Key Points:

  • Callie Guy House co-founded the National Ex-Slave Mutual Relief, Bounty, and Pension Association.
  • Crusaded for the U.S. Government to pay pensions for ex-slaves. 
  • Her idea was popular and gained a lot of supporters but also a lot of enemies who tried to stop her crusade. 

Between 40 acres and a mule and the modern-day reparations movement, sits Callie Guy House.

House was a Black woman in the South who dared to believe ex-slaves should receive some financial benefits for their years of free service.  

She found lots of fans, but made lots of enemies, some of them in powerful places. 

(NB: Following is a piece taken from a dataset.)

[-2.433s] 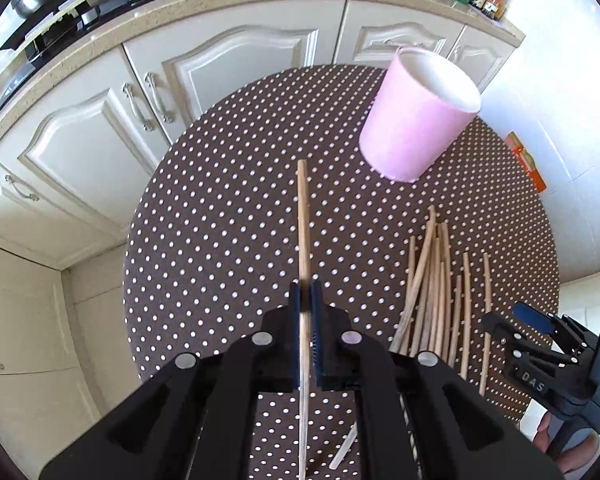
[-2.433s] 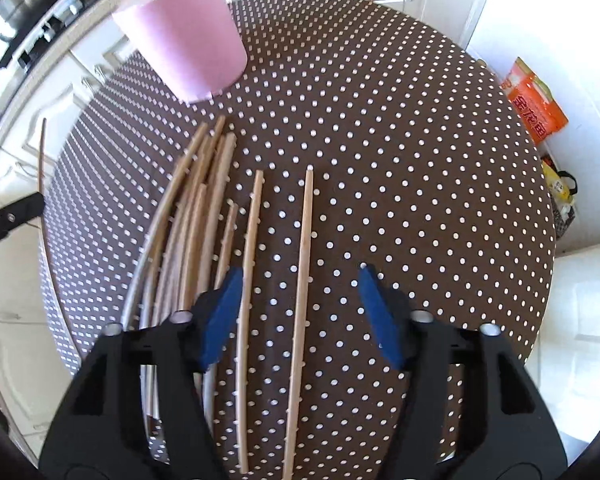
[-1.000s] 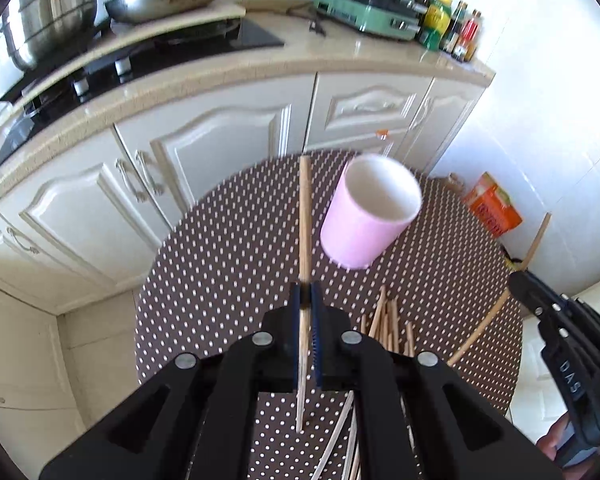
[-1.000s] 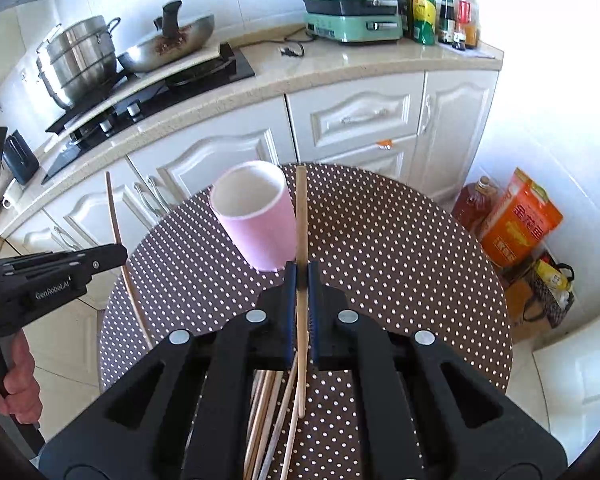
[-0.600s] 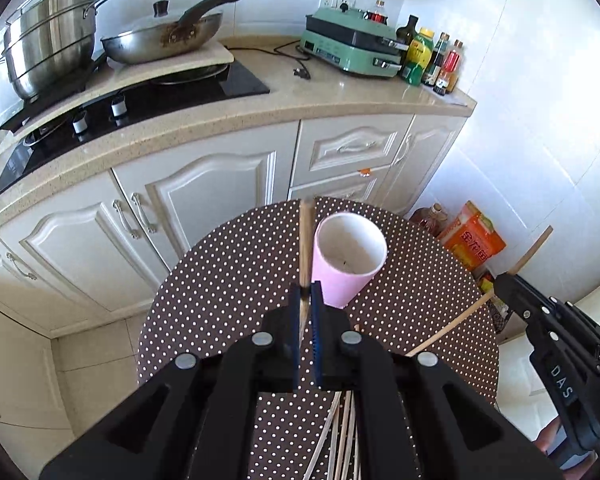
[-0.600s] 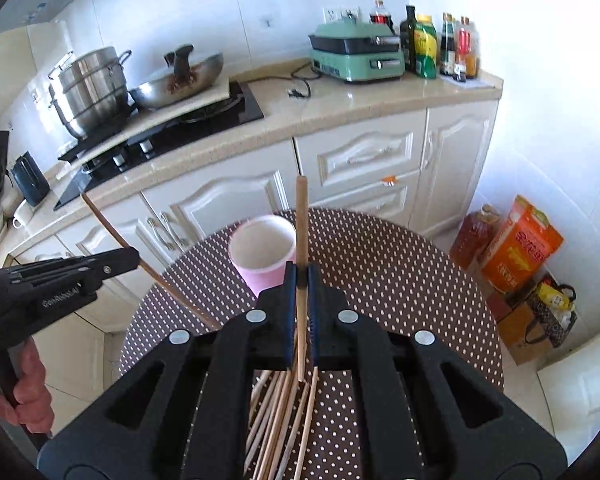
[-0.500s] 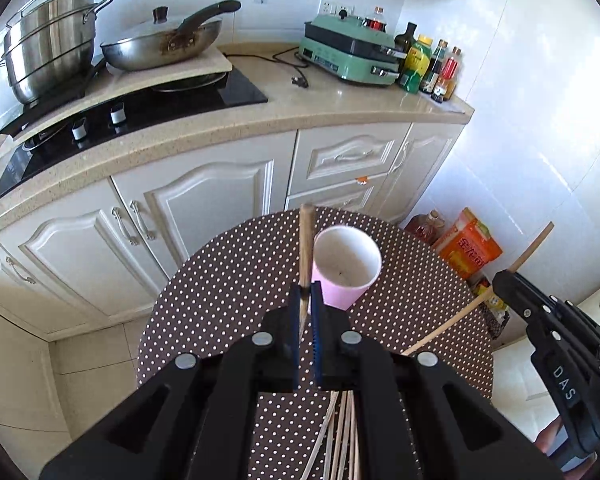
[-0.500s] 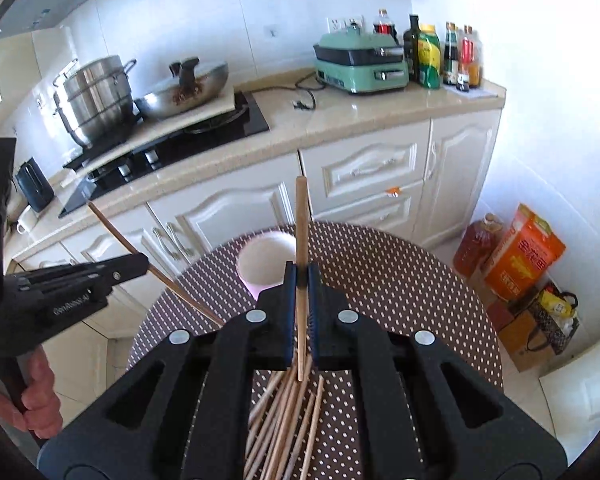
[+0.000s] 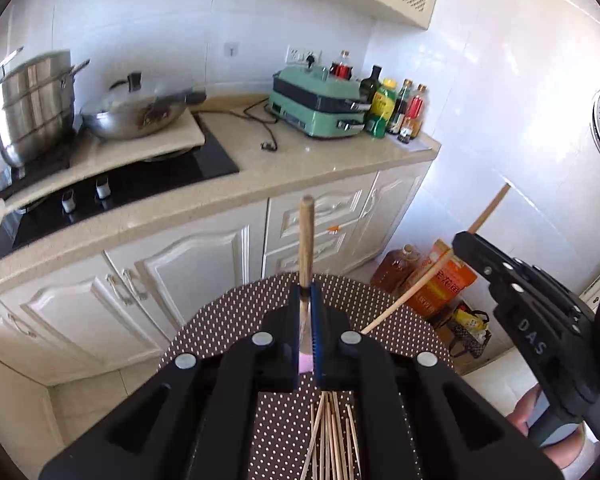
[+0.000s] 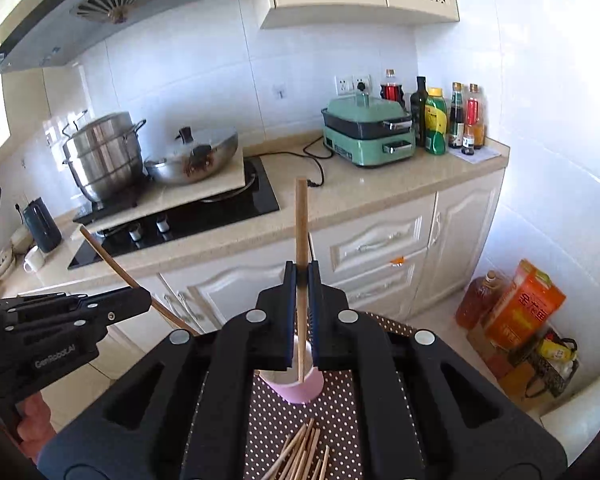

House was born a slave in Tennessee in 1861, not long before the end of slavery. So, she grew up free, but in the Jim Crow South. 

She didn’t receive much education, but in 1883 she married William House and they had five children. She worked taking in laundry and moved with her family to Nashville in the mid-1890s.

In south Nashville, House saw various advertisements and flyers for pro-reparations movements.  

Encouraged, she teamed up with Isaiah Dickerson, also a former slave, to organize the National Ex-Slave Mutual Relief, Bounty, and Pension Association in 1894 to provide relief and services on a local level while agitating for reparations on a national level. 

In 1898, House and Dickerson traveled throughout southern and border states gathering support for the new organization.

The organization was open to everyone regardless of their religion, financial standing or race.  

During her 1897-99 lecture tour, the association’s membership increased by 34,000, mainly through her efforts. By 1900, its nationwide membership was estimated to be around 300,000.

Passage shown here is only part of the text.